> About this task
Search the data for "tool". Each line containing it is to be copied.

> Given data
• • • • • • •
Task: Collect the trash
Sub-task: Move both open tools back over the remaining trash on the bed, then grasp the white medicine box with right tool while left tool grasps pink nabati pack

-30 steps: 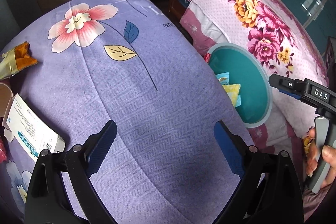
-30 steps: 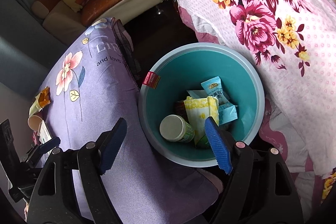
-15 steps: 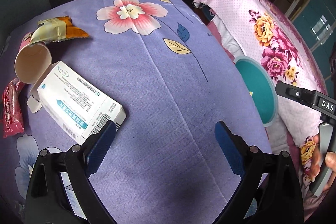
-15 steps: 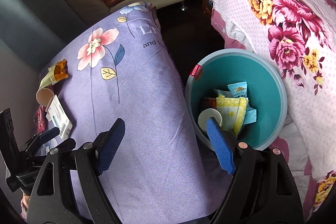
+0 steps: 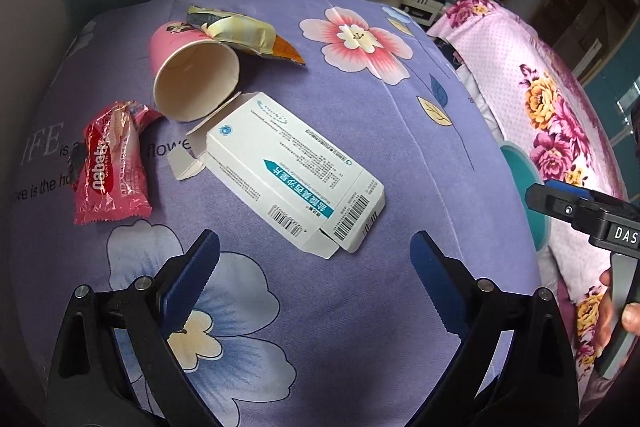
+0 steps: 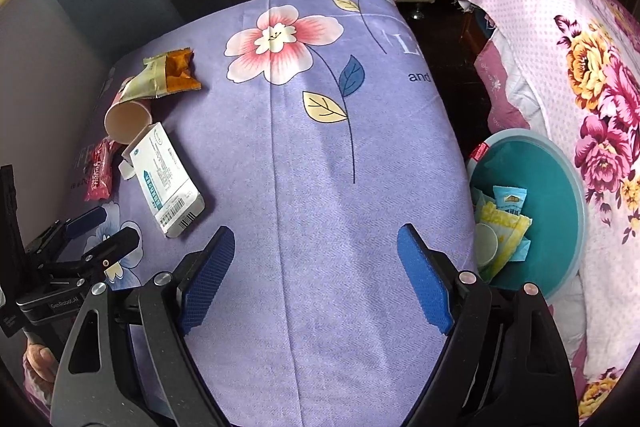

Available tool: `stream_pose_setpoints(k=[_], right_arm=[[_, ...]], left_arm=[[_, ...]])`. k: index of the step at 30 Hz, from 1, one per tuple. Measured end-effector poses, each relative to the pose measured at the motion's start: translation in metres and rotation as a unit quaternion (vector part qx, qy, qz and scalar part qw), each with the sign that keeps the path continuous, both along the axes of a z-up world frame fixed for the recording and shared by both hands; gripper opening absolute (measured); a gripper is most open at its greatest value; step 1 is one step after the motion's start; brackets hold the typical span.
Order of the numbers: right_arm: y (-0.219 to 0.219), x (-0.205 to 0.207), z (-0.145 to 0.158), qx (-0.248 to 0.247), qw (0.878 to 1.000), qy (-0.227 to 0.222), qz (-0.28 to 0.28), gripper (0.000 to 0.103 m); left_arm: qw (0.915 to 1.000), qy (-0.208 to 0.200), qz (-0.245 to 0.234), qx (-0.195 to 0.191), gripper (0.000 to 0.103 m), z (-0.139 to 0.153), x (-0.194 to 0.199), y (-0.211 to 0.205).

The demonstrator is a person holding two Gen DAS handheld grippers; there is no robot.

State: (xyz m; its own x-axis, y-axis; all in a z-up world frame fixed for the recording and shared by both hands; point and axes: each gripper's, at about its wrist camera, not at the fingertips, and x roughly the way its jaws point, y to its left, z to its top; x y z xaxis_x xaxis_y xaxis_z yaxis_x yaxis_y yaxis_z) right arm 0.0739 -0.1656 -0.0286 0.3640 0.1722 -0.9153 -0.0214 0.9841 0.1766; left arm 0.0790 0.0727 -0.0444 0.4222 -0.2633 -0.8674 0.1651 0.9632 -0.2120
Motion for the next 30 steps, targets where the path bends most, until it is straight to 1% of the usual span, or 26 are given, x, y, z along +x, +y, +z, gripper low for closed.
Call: stream_pose_setpoints(k=[6, 14, 18, 23, 30], right_arm=[[0.039, 0.01, -0.007, -0.015, 0.999, 0.013, 0.041, 0.08], [0.098, 0.035, -0.024, -0.03, 0.993, 0.03, 0.109, 0.08], [0.132, 0.049, -0.036, -0.04, 0.987, 0.04, 0.15, 0.08], [0.172, 0.064, -0.051, -0.056, 0.976, 0.047, 0.204, 0.08], [0.207, 0.081, -0.068, -0.073, 0.965, 0.045, 0.249, 0.08]], left_arm=[[0.9996, 0.003, 0.029, -0.004, 0.096, -0.006, -0.001, 0.036], [0.998, 0.01, 0.061, 0.01, 0.096, -0.015, -0.001, 0.079], [0.9963, 0.012, 0.084, 0.014, 0.096, -0.019, 0.001, 0.106], [0.9926, 0.021, 0.119, 0.011, 0.096, -0.024, 0.004, 0.139], [0.9878, 0.027, 0.154, 0.006, 0.096, -0.026, 0.012, 0.169]])
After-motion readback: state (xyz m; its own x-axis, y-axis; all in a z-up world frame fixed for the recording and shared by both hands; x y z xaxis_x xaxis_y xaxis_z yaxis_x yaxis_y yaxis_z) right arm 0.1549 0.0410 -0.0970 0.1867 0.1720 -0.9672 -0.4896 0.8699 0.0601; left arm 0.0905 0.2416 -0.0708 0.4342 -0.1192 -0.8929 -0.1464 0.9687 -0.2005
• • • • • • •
> Solution to this exercise
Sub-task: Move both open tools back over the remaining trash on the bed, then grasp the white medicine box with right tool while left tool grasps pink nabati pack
Available tool: `stream_pose_setpoints(k=[_], right_arm=[[_, ...]], left_arm=[[_, ...]])`. k: index of the step at 30 Hz, from 1, one per tuple. Measured end-effector poses, each relative to the pose measured at the motion's start: translation in metres and rotation as a unit quaternion (vector part qx, qy, qz and scalar part qw), each with the sign that keeps the path continuous, both along the axes of a z-up world frame fixed for the recording and shared by both hands; gripper opening absolute (measured); a gripper is most open at its greatest value; step 1 is one step after the motion's start; brackets hold the typical span.

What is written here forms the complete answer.